From what I've read, father and son loved the bejesus out of each other.
Andre Dubus lived to see his son publish three books, including his breakthrough book, the novel House of Sand and Fog. But he died before seeing HOuse's panoply of rave reviews and its much-deserved National Book Award nomination.
"I think if I were to read something by Ernest Hemingway III," Dubus III recently told Barnes & Noble.com, "it would be hard not to think of The Sun Also Rises, for example. I am hopeful, though, that over the years our work will find their place, and the confusion will not be as understandably acute as it sometimes is right now."
At this point, House has probably sold more copies and certainly made more money than any of the 11 books his father wrote.
Three years after I read that first Andre Dubus story, I was thrilled to see that his Selected Stories were coming out. I had a son about to be born. I bought a hardback copy I could not afford.
As I read the stories and novellas in that book, I found myself wondering why Dubus didn't have as large a readership as another of my heroes, Raymond Carver. Both took as one of their chief subjects adultery and wrote masterfully about it (Dubus, it seems, writes better about the hardest truths of actually being married). Both wrote about male violence without seeming to be secretly in love with it (Dubus, however, is more realistic about its seductiveness). Both wrote in a direct, blunt, astonishingly honed style about blue-collar characters. Both were among American literature's most spiritual writers. Neither ever wrote a novel.

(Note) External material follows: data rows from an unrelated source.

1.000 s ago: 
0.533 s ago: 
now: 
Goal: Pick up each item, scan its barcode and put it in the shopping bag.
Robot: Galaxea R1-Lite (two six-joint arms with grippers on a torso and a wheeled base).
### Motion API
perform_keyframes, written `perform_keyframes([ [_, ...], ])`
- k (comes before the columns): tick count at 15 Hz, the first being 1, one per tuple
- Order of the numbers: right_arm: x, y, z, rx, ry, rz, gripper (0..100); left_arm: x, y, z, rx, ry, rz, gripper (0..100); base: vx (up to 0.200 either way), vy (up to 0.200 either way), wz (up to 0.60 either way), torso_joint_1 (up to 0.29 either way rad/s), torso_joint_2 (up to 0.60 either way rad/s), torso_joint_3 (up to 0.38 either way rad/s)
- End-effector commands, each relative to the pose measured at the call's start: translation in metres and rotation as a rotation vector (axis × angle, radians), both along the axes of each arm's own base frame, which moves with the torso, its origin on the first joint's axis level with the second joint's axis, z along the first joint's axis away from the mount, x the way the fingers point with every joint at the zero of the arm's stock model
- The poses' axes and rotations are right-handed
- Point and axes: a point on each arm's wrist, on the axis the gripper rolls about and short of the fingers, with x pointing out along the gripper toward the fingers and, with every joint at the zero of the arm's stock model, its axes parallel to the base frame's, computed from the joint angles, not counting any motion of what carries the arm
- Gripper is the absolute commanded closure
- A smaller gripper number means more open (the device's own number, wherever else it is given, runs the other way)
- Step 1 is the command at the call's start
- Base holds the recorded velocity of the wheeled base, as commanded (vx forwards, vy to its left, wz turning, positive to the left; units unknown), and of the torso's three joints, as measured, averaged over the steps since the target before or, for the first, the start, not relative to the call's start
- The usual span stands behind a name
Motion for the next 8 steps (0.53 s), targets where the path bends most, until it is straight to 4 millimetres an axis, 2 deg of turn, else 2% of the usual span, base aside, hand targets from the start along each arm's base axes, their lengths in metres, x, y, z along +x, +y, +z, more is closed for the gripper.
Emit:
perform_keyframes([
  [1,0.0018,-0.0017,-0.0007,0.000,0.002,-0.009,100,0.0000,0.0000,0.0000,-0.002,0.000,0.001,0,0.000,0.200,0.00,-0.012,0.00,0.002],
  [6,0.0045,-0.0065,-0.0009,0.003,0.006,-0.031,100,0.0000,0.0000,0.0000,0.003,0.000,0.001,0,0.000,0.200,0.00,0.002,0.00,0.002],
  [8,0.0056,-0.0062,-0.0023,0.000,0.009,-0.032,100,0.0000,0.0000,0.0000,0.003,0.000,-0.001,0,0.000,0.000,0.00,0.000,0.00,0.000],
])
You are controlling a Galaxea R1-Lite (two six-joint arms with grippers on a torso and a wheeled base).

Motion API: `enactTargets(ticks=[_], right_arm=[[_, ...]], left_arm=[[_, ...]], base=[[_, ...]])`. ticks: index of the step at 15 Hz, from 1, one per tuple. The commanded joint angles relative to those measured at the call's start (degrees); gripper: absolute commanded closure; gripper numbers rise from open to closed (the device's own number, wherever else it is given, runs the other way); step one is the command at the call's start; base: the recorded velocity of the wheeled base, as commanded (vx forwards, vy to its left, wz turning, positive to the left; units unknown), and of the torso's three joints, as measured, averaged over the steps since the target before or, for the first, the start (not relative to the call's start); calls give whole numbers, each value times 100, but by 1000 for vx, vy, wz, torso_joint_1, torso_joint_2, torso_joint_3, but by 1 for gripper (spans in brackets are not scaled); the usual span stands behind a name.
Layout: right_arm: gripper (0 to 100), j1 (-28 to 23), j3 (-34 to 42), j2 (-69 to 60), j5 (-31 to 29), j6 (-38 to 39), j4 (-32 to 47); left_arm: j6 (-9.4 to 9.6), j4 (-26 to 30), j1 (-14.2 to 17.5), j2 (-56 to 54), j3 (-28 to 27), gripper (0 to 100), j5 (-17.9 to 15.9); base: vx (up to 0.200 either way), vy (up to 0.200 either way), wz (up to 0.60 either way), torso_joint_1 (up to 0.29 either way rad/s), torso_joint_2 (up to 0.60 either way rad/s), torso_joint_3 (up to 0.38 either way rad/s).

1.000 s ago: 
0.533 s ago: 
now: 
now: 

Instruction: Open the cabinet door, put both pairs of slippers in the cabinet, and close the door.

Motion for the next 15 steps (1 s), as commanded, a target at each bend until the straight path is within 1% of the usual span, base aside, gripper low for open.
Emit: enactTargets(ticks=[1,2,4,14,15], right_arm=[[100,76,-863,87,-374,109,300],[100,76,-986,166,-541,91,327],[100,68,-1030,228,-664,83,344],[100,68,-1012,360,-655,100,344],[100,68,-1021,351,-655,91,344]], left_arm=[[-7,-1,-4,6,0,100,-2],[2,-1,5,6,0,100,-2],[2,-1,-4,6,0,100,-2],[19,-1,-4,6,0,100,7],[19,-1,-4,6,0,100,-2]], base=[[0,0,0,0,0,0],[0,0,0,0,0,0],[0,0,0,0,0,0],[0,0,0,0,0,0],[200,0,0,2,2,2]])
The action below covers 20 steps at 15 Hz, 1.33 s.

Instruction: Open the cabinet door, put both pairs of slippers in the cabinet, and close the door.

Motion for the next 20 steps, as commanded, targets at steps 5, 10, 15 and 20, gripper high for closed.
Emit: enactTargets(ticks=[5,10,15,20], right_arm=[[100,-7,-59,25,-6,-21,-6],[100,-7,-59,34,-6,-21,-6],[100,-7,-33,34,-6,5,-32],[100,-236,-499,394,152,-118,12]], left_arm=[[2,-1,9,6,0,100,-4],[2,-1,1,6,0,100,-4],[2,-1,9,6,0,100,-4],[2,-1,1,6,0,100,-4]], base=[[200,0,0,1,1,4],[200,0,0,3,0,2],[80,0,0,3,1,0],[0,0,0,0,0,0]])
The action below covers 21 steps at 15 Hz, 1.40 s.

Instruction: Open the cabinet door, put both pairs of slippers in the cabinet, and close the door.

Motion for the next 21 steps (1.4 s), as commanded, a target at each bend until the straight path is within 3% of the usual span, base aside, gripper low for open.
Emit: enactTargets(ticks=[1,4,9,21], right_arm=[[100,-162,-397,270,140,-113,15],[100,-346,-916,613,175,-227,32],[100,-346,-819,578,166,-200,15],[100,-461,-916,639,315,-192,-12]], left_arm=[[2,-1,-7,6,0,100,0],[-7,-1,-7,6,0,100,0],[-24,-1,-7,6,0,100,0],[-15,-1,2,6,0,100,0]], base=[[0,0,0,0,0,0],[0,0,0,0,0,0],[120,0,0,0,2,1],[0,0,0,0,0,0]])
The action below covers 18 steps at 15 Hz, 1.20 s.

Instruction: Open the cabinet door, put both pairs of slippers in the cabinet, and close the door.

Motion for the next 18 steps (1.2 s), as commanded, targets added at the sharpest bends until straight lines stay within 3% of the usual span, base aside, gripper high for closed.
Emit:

Carver, though, had an agnostic's spirituality, which may have broader appeal than Dubus's focused (but not at all didactic) Catholicism. Dubus, too, practically specialized in novellas. Why this is the least commercial thing a prose writer can write, I don't understand. Yes, it's hard to get them published in magazines. But there's grand pleasure to be had in 100-page stories that give you everything 400-page ones do. Dubus does this as well as any recent writer you can name.
He lived a rough, colorful life that, from afar, he seemed to embrace with great joie de vivre. He joined the Marines, became an officer, and began publishing short stories; after a conflict with a commanding officer, Dubus resigned and went to the Iowa Writer's Workshop. His work was slow in coming and published in respectable but not for the most part lucrative places. He worked blue-collar jobs and wrote in spiral notebooks and was married three times. Most of his books were published by David R. Godine: again, a tony but not lucrative place to publish. Eventually he made a living, as most of us eventually do, by teaching writing. He became widely admired by other writers and won a MacArthur fellowship (the so-called genius grant). After his accident and rehabilitation, he returned to fiction with a sublime collection called Dancing After Hours.
Today my son is threatening to become a writer. I am divorced and remarried, to a woman who is Catholic. I am not quite big-gutted and gray-haired, but you can see it from where I stand. Today I reread "A Father's Story" for the first time since my daughter was born, and I found myself scared to death and in love again with Andre Dubus.